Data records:
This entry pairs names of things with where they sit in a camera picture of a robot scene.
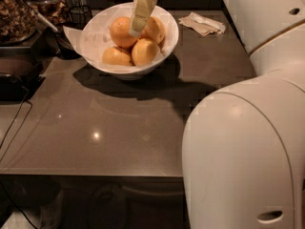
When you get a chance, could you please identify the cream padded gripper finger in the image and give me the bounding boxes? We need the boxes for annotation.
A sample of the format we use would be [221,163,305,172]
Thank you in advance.
[129,0,157,37]

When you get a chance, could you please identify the orange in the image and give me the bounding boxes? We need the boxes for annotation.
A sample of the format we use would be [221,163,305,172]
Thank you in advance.
[110,16,137,48]
[140,16,166,44]
[132,38,160,66]
[102,47,132,66]

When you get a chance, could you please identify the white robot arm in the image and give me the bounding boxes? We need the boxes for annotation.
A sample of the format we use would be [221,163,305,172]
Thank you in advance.
[182,0,305,229]

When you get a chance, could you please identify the white ceramic bowl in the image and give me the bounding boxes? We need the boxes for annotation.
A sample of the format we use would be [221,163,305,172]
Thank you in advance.
[78,1,179,81]

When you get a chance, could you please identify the white paper bowl liner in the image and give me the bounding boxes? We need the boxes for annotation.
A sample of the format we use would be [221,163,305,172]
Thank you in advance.
[62,4,176,73]

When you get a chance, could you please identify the dark cup beside bowl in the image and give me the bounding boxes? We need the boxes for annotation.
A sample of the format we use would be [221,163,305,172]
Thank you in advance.
[55,22,81,60]

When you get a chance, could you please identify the folded brown paper napkins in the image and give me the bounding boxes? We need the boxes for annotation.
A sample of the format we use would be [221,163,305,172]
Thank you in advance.
[178,12,226,36]

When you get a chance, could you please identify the glass jar of nuts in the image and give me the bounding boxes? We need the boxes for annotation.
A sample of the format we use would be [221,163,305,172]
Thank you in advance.
[0,0,36,46]

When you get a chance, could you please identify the black appliance on counter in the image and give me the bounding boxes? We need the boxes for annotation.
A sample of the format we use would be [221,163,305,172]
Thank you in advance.
[0,52,44,102]

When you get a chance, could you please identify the black wire holder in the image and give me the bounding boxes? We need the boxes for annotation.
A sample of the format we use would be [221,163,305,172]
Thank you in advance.
[70,5,92,30]

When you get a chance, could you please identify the black power cable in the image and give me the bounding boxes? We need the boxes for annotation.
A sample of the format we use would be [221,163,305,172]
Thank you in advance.
[0,86,39,229]

Task instructions: When a line among the entries contains "robot", pull that line out.

Solution to the exercise:
This entry pairs names of things with where they sit in a camera picture of a robot scene.
When you get a chance, could you please identify the white robot arm in the image and give me the bounding boxes? We need the boxes for annotation.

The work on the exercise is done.